Search the records below for the word "without" and show every line where it occurs.
━━━━━━━━━━
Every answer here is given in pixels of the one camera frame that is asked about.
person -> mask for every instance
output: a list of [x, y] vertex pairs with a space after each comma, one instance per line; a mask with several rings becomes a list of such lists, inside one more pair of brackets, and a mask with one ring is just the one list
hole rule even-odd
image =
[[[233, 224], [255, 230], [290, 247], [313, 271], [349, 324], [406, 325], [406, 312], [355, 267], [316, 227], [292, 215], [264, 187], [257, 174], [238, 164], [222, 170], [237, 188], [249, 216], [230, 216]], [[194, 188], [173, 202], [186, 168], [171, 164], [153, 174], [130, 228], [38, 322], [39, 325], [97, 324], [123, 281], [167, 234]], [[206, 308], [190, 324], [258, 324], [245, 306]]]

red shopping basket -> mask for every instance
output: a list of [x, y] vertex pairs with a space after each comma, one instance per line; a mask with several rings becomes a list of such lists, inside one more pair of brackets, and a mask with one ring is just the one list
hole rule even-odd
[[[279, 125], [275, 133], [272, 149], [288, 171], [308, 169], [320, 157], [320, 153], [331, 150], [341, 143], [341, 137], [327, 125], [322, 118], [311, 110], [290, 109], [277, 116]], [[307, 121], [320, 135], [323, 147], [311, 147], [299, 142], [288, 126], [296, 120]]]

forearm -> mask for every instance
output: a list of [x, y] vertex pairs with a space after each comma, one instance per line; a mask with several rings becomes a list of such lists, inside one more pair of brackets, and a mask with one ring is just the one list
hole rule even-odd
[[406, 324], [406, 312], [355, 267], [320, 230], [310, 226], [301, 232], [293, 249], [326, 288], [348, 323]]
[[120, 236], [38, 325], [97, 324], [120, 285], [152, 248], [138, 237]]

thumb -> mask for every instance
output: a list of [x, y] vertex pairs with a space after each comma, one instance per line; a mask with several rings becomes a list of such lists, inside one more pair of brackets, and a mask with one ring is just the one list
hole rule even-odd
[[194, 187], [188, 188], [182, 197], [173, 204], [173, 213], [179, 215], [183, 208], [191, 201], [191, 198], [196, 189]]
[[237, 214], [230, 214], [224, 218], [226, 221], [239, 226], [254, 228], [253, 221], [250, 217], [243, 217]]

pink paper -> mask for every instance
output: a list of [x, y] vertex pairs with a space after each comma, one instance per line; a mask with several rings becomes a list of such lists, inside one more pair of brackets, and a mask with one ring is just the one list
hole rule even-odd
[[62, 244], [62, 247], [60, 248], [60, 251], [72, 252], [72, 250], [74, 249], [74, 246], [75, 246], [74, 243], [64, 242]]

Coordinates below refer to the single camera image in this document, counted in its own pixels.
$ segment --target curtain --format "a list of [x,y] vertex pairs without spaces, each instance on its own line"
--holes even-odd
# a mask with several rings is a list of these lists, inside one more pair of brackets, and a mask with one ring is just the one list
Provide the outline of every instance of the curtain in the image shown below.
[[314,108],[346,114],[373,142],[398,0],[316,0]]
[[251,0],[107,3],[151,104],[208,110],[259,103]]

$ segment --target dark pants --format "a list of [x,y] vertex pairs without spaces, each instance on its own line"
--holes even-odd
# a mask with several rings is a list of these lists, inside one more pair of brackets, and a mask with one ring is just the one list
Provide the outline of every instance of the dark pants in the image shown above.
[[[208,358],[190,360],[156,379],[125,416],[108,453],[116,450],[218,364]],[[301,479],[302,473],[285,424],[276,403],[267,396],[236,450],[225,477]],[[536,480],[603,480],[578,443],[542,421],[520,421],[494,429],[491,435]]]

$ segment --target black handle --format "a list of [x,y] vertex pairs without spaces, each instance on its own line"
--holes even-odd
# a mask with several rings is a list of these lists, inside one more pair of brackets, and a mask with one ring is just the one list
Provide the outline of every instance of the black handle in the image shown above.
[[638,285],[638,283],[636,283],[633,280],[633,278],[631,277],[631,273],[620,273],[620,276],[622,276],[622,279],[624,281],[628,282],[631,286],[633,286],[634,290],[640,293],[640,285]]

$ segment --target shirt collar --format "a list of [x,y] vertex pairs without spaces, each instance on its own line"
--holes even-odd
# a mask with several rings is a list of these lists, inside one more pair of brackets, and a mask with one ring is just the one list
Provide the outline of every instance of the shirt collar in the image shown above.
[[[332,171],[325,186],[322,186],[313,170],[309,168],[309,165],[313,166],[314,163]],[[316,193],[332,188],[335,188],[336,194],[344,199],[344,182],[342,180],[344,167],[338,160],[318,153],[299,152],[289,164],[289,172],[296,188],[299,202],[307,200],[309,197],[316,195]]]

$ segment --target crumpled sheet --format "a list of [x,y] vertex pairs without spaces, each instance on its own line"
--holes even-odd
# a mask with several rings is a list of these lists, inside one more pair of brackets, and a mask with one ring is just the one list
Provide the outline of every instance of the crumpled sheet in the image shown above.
━━━━━━━━━━
EXERCISE OUTPUT:
$ segment --target curtain --format "a list of [x,y] vertex pairs without spaces, each instance on its own line"
$ segment --target dark pants --format "a list of [x,y] vertex pairs without spaces, each instance on its own line"
$ segment --target black handle --format "a list of [x,y] vertex pairs without spaces, each instance on its own line"
$ segment --target shirt collar --format "a list of [x,y] vertex pairs without spaces, each instance on its own line"
$ segment --target crumpled sheet --format "a list of [x,y] vertex pairs without spaces, each instance on its own line"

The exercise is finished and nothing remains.